Nonetheless, having and holding and misplacing dishware all fall under the terms of traditional, pre-packaged marital vows. If we choose marriage, the promise is fairly standard: I’m here, I love you, I will not change my mind. Even in a generation preoccupied with questioning the sanctity of matrimony, for the most part, the vows still apply: Our relationships, government-sanctioned or otherwise, come with promises, concessions, and demands—the creation of a unique common ground.
So for those of us like me, struggling to make peace with the institution of marriage, I asked 10 couples—all of whom have been wedded anywhere from one to 56 years, including my own parents, Karin and Dave—about the relationship advice they’ve acquired over time. For richer or poorer, ’til death do them part, here’s what they had to say.
Alexis & Cole: 1 Year In
“Marriage makes me feel old. Most of our friends aren’t married yet so it feels like we made this big, crazy decision—all of a sudden, we’re all these years ahead of our friends and I really hate the distance that creates.
But even in this first year of marriage, I’m learning that one of the things we have to do to be happy is make time for our respective people. That way, they don’t start to feel even further away.

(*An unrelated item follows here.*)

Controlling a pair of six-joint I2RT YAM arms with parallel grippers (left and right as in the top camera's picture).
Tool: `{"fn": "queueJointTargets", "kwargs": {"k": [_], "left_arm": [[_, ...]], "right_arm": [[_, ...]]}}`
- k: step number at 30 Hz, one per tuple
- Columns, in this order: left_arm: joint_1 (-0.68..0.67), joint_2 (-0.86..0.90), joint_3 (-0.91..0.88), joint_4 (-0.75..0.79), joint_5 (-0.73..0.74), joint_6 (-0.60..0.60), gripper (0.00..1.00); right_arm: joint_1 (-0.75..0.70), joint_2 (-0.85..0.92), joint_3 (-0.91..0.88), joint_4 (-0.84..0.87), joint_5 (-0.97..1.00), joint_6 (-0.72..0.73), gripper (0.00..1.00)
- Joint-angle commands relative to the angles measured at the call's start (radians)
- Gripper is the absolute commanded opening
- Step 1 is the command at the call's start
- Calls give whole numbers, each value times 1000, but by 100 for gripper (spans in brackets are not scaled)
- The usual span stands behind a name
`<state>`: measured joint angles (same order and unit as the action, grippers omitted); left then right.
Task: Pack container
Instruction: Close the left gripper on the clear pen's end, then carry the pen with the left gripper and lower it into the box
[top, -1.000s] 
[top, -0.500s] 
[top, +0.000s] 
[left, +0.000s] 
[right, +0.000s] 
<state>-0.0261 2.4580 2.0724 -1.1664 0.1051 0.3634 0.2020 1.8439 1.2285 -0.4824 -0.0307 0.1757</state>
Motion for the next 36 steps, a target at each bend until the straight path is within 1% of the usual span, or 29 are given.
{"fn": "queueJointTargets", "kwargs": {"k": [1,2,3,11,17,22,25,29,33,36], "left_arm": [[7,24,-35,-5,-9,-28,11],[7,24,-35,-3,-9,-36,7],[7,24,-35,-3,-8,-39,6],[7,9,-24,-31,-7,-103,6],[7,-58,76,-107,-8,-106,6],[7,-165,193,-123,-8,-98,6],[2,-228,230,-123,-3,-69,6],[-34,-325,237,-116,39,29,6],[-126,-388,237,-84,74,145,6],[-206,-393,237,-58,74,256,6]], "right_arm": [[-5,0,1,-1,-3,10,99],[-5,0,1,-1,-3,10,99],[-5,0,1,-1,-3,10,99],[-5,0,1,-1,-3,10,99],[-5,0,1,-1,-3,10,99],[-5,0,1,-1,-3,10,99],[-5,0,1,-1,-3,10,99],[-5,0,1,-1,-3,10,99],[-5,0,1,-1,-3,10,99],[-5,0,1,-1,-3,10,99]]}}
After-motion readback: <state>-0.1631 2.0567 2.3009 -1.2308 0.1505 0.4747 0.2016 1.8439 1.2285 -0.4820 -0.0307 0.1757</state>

It’s nice, obviously, to have other friends who are couples, and to do things with them as couples. But it feels super important that we also do things separately. I never want to be one of those couples that you 100% assume is always going to walk into a room together. And when we make time for other people, we don’t have to rely so much on each other. Then we get home from our own evenings or afternoons or weekends or whatever with our separate friends, and we’re so excited to see each other and recount things. It’s a good routine.” —Alexis
Claire & Dani: 3 Years In
“We had been living together for so many years before we actually got married, it didn’t feel like much of a shift. I guess we were committed in a way that didn’t require the whole ceremony. To be honest, the wedding was just for fun. We had a great time. And that’s what my advice is all about: I think it’s so important for couples to do things together.

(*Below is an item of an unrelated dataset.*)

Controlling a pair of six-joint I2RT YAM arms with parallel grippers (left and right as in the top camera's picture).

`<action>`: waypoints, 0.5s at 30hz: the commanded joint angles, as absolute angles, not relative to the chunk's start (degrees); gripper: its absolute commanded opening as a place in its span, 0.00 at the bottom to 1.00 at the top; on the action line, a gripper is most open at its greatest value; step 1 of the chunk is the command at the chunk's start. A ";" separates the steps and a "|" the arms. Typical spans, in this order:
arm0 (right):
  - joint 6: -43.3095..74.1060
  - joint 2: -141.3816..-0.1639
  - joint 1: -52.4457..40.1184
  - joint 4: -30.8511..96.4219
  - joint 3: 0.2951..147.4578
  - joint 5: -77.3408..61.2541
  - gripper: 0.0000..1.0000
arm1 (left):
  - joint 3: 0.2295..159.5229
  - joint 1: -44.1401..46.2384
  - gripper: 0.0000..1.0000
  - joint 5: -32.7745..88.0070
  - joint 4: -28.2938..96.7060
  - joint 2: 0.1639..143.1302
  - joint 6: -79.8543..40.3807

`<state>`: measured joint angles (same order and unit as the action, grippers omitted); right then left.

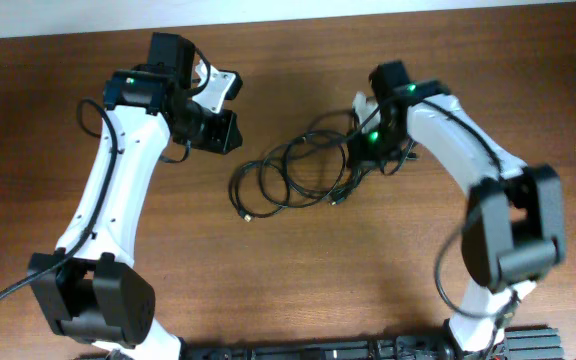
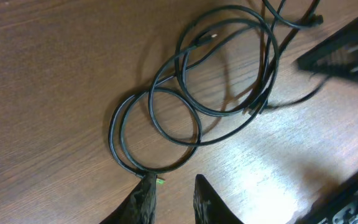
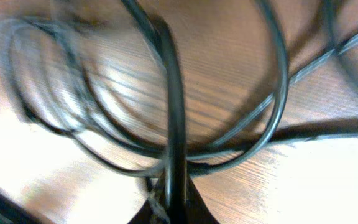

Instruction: Untangle cables

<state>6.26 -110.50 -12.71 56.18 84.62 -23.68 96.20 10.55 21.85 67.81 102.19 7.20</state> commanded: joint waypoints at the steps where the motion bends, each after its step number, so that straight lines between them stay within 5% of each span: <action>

While we’re still young and we don’t have serious roots tying us down anywhere, it’s good and joyful to travel, and explore, and go to museums, and go out to eat. In married life, it can be tempting to put in minimal effort because your lives are sort of built-in together—but going out on date nights and exploring together is still important. Shared experience is such a big part of what makes a relationship strong.” —Dani
Simon & Ben: 6 Years In
“A big part of marriage is support. We both have different professions in the arts and it can be tough to not feel competitive or disheartened when either one of us is enjoying more success than the other at any given time. But the best thing we can give one another is true, honest support—we show up for each other and praise each other’s work and share it to the best of our abilities. Our most serious fights have been about our inability to show up for each other in this way, and knowing that, we both make it a priority. That’s one of those things that’s made us really happy as a couple.” —Ben
Raquel & Hannah: 11 Years In
“I’m sure everyone you asked has said this, but I’d say the most important part of keeping a marriage alive is communication. We’re just starting our first journey as parents together, and deciding that we wanted to have a child, and what our values were as parents, and how we wanted to go about raising a baby, was such a formative experience for us. In order to feel like we’re both happy and solid and approaching parenthood in a way that makes us comfortable, we have really spent time talking to each other about what we want and what we imagine and what we need from each other, and all of these conversations have made us feel closer than we ever have before. We’re already talking about the next child and I’m so excited.” —Raquel
Kate & Brendan: 17 Years In
“It’s crazy to think that we’ve been married for 17 years. How did that happen so quickly? I think, as parents, and as a married couple, the most important advice I have is that you and your spouse should both have your own hobbies or interests or things that you’re genuinely excited about. Brendan takes a writing workshop, and I have a membership at a ceramics studio. As of late, I belong to a book club, and I love it (wow, I sound so old). This makes it so we both get to feel like our worlds are bigger than just our shared home. I think that’s a good way of making sure we don’t feel stifled or inhibited.” —Kate
Karin & Dave: 28 Years In
“Choose what to focus on. Human beings have a natural bias toward negativity. We tend to focus on what’s not working and take for granted what is. This is a recipe for disaster in relationships. As a couples therapist, I’m often reminding my clients that partnerships thrive on positive reinforcement, gratitude, appreciation, and love—and they flounder when criticism, complaints, and requests for change predominate. Chances are, your partner is a mix of qualities you love and qualities you don’t. Spend more time thinking about, enjoying, appreciating, being grateful for, and acknowledging all the good qualities he or she possesses.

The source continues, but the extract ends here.